◆ Saved data entries ◆
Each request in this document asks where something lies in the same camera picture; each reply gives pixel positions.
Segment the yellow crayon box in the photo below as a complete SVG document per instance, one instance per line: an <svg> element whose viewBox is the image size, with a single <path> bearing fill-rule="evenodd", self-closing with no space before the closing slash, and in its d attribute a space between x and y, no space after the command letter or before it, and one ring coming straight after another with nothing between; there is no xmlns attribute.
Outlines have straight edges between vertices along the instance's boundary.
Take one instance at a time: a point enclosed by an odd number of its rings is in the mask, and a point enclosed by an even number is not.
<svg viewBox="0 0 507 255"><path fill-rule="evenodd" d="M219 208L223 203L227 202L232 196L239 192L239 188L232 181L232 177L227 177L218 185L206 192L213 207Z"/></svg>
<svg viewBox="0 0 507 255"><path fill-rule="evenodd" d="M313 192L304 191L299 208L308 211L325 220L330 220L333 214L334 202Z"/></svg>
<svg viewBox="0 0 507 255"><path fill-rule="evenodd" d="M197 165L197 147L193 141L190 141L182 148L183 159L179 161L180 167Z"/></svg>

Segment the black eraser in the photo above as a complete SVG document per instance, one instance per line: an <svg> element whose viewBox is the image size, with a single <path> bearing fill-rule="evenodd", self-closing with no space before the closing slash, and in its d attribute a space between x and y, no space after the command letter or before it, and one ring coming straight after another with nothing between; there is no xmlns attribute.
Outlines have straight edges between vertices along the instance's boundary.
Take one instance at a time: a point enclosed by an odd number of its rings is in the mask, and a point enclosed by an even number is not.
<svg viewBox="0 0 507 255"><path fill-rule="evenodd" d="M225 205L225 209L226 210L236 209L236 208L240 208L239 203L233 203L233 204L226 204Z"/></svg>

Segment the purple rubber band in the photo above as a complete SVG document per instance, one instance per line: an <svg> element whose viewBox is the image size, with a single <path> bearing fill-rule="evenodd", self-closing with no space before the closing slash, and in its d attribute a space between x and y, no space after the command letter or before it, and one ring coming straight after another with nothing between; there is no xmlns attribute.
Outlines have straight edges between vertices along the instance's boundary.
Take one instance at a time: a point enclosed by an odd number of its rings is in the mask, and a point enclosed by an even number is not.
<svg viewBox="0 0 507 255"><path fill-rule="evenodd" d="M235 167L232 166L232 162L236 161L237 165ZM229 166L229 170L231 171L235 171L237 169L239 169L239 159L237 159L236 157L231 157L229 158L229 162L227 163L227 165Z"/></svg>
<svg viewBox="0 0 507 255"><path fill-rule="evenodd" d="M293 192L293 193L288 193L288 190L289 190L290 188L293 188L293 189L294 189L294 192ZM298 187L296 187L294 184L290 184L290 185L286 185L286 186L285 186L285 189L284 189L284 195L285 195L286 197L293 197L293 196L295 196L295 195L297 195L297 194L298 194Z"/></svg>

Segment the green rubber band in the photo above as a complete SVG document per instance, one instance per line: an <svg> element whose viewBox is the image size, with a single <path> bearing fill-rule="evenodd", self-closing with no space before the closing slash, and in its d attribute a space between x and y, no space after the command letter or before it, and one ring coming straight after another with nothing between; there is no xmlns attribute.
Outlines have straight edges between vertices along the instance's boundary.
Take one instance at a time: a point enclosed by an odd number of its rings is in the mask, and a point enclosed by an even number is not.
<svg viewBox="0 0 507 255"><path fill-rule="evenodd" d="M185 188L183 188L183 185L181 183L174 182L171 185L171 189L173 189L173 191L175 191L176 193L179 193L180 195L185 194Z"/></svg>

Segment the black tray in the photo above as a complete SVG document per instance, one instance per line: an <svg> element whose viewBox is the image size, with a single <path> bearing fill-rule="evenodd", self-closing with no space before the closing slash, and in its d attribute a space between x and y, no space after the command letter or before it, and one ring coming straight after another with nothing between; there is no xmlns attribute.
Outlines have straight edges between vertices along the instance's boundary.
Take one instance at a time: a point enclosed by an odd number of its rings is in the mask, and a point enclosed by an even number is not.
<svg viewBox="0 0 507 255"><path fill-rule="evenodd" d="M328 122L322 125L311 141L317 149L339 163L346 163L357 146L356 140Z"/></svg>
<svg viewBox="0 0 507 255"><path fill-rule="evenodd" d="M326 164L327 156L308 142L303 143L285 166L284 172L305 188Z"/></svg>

◆ REQUIRED WORK ◆
Would you give the entries back word for word?

◆ EXERCISE ANSWER ◆
Each request in this document asks where something lies in the same camera picture; each reply gives pixel positions.
Segment the yellow crayon box in the photo below as a complete SVG document per instance, one instance per line: an <svg> element whose viewBox is the image size, with a single <path> bearing fill-rule="evenodd", self-closing with no space before the closing slash, and in its d attribute a space between x and y, no space after the command letter or before it, and one ring coming straight after another with nothing between; there is no xmlns attribute.
Outlines have straight edges between vertices along the instance's boundary.
Take one instance at a time: a point enclosed by an odd number of its rings is in the mask, and a point enclosed by an even number is not.
<svg viewBox="0 0 507 255"><path fill-rule="evenodd" d="M219 208L223 203L227 202L232 196L239 192L239 188L232 181L232 177L227 177L218 185L206 192L213 207Z"/></svg>
<svg viewBox="0 0 507 255"><path fill-rule="evenodd" d="M313 192L304 191L299 208L308 211L325 220L330 220L333 214L334 202Z"/></svg>
<svg viewBox="0 0 507 255"><path fill-rule="evenodd" d="M197 165L197 147L193 141L190 141L182 148L183 159L179 161L180 167Z"/></svg>

Segment the black eraser in the photo above as a complete SVG document per instance, one instance per line: an <svg> element whose viewBox is the image size, with a single <path> bearing fill-rule="evenodd", self-closing with no space before the closing slash, and in its d attribute a space between x and y, no space after the command letter or before it, and one ring coming straight after another with nothing between; there is no xmlns attribute.
Outlines have straight edges between vertices along the instance's boundary.
Take one instance at a time: a point enclosed by an odd number of its rings is in the mask, and a point enclosed by an even number is not.
<svg viewBox="0 0 507 255"><path fill-rule="evenodd" d="M225 205L225 209L226 210L236 209L236 208L240 208L239 203L233 203L233 204L226 204Z"/></svg>

Segment the purple rubber band in the photo above as a complete SVG document per instance, one instance per line: an <svg> element whose viewBox is the image size, with a single <path> bearing fill-rule="evenodd", self-closing with no space before the closing slash, and in its d attribute a space between x and y, no space after the command letter or before it, and one ring coming straight after another with nothing between; there is no xmlns attribute.
Outlines have straight edges between vertices along the instance's boundary.
Take one instance at a time: a point enclosed by an odd number of its rings is in the mask, and a point enclosed by an even number is not.
<svg viewBox="0 0 507 255"><path fill-rule="evenodd" d="M235 167L232 166L232 162L236 161L237 165ZM229 166L229 170L231 171L235 171L237 169L239 169L239 159L237 159L236 157L231 157L229 158L229 162L227 163L227 165Z"/></svg>
<svg viewBox="0 0 507 255"><path fill-rule="evenodd" d="M293 192L293 193L288 193L288 190L289 190L290 188L293 188L293 189L294 189L294 192ZM298 187L296 187L294 184L290 184L290 185L286 185L286 186L285 186L285 189L284 189L284 195L285 195L286 197L293 197L293 196L295 196L295 195L297 195L297 194L298 194Z"/></svg>

Segment the green rubber band in the photo above as a complete SVG document per instance, one instance per line: an <svg> element whose viewBox is the image size, with a single <path> bearing fill-rule="evenodd", self-closing with no space before the closing slash, and in its d attribute a space between x and y, no space after the command letter or before it, and one ring coming straight after another with nothing between; there is no xmlns attribute.
Outlines have straight edges between vertices along the instance's boundary.
Take one instance at a time: a point enclosed by an odd number of its rings is in the mask, and a point enclosed by an even number is not.
<svg viewBox="0 0 507 255"><path fill-rule="evenodd" d="M185 188L183 188L183 185L181 183L174 182L171 185L171 189L173 189L173 191L175 191L176 193L179 193L180 195L185 194Z"/></svg>

Segment the black tray in the photo above as a complete SVG document per instance, one instance per line: an <svg> element whose viewBox is the image size, with a single <path> bearing fill-rule="evenodd", self-closing with no space before the closing slash, and in its d attribute a space between x and y, no space after the command letter or before it, and one ring coming straight after another with nothing between; there is no xmlns attribute.
Outlines have straight edges between vertices along the instance's boundary.
Take one instance at a time: a point enclosed by an odd number of its rings is in the mask, and a point enclosed by an even number is not.
<svg viewBox="0 0 507 255"><path fill-rule="evenodd" d="M328 122L322 125L311 141L317 149L339 163L346 163L357 146L356 140Z"/></svg>
<svg viewBox="0 0 507 255"><path fill-rule="evenodd" d="M326 164L327 156L308 142L303 143L285 166L284 172L305 188Z"/></svg>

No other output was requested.